BTCOMBUS => Service deleted successfully.
cpuz135 => Service deleted successfully.

========= reg delete "HKU\S-1-5-18\Software\Microsoft\Internet Explorer\SearchScopes" /f =========

'reg' is not recognized as an internal or external command,
operable program or batch file.


========= End of Reg: =========


========= reg delete "HKU\S-1-5-19\Software\Microsoft\Internet Explorer\SearchScopes" /f =========

'reg' is not recognized as an internal or external command,
operable program or batch file.


========= End of Reg: =========


========= reg delete "HKU\S-1-5-20\Software\Microsoft\Internet Explorer\SearchScopes" /f =========

'reg' is not recognized as an internal or external command,
operable program or batch file.


========= End of Reg: =========

"HKCU\Software\MozillaPlugins\ubisoft.com/uplaypc" => Key deleted successfully.
C:\Program Files (x86)\Ubisoft\Ubisoft Game Launcher\npuplaypc.dll not found.
FF Extension: Website Counselor - C:\Users\tomi\AppData\Roaming\Mozilla\Firefox\Profiles\nun30cei.default\Extensions\{cc6cc772-f121-49e0-b1f0-c26583cb0c5e} not found.
C:\Users\tomi\AppData\Roaming\Mozilla\Firefox\Profiles\nun30cei.default\Extensions\{cc6cc772-f121-49e0-b1f0-c26583cb0c5e} => Moved successfully.
EmptyTemp: => Removed 13 MB temporary data.


The system needed a reboot.

==== End of Fixlog ====

[ordynat]

'reg' is not recognized as an internal or external command,
operable program or batch file.

Chyba nie jestem "na bieżąco", bo nic mi nie wiadomo o zmianie dotychczas używanych komend.
Trudno, zrobimy to inaczej:
Do Notatnika wklej:

Kod: Zaznacz wszystko

Windows Registry Editor Version 5.00

[-HKEY_USERS\.DEFAULT\Software\Microsoft\Internet Explorer\SearchScopes]

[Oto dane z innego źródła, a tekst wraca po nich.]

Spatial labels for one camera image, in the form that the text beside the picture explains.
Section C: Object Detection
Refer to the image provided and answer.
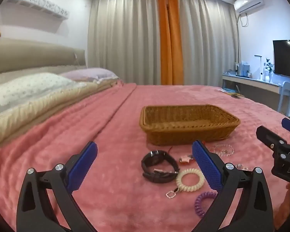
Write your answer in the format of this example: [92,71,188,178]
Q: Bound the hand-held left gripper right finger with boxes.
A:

[-HKEY_USERS\S-1-5-18\Software\Microsoft\Internet Explorer\SearchScopes]

[-HKEY_USERS\S-1-5-19\Software\Microsoft\Internet Explorer\SearchScopes]

[-HKEY_USERS\S-1-5-20\Software\Microsoft\Internet Explorer\SearchScopes]



Z Menu Notatnika >> Plik >> Zapisz jako >> Ustaw rozszerzenie na Wszystkie pliki >> Zapisz jako> FIX.REG >>
plik uruchom (dwuklik i OK).

Skoro nie ma żadnych przyczyn pojawiania się tych okienek, to kończymy:
W Adw-Cleaner kliknij na przycisk Odinstaluj (UNINSTALL).

Otwórz Notatnik i wklej w nim:

DeleteQuarantine:

Plik zapisz pod nazwą fixlist.txt i umieść obok FRST. Uruchom FRST i kliknij w Fix.
przez SHIFT+DEL usuń pozostały folder C:\FRST
.

Autor postu otrzymał pochwałę

[tm72]

Zrobione... dziekuje. Dodatkowo odinstalowalem firefoxa do czysta wlacznie z rejestrem ... jak narazie nic niepokojacego sie nie dzieje. Dziekuje za pomoc pozdrawiam Tomasz.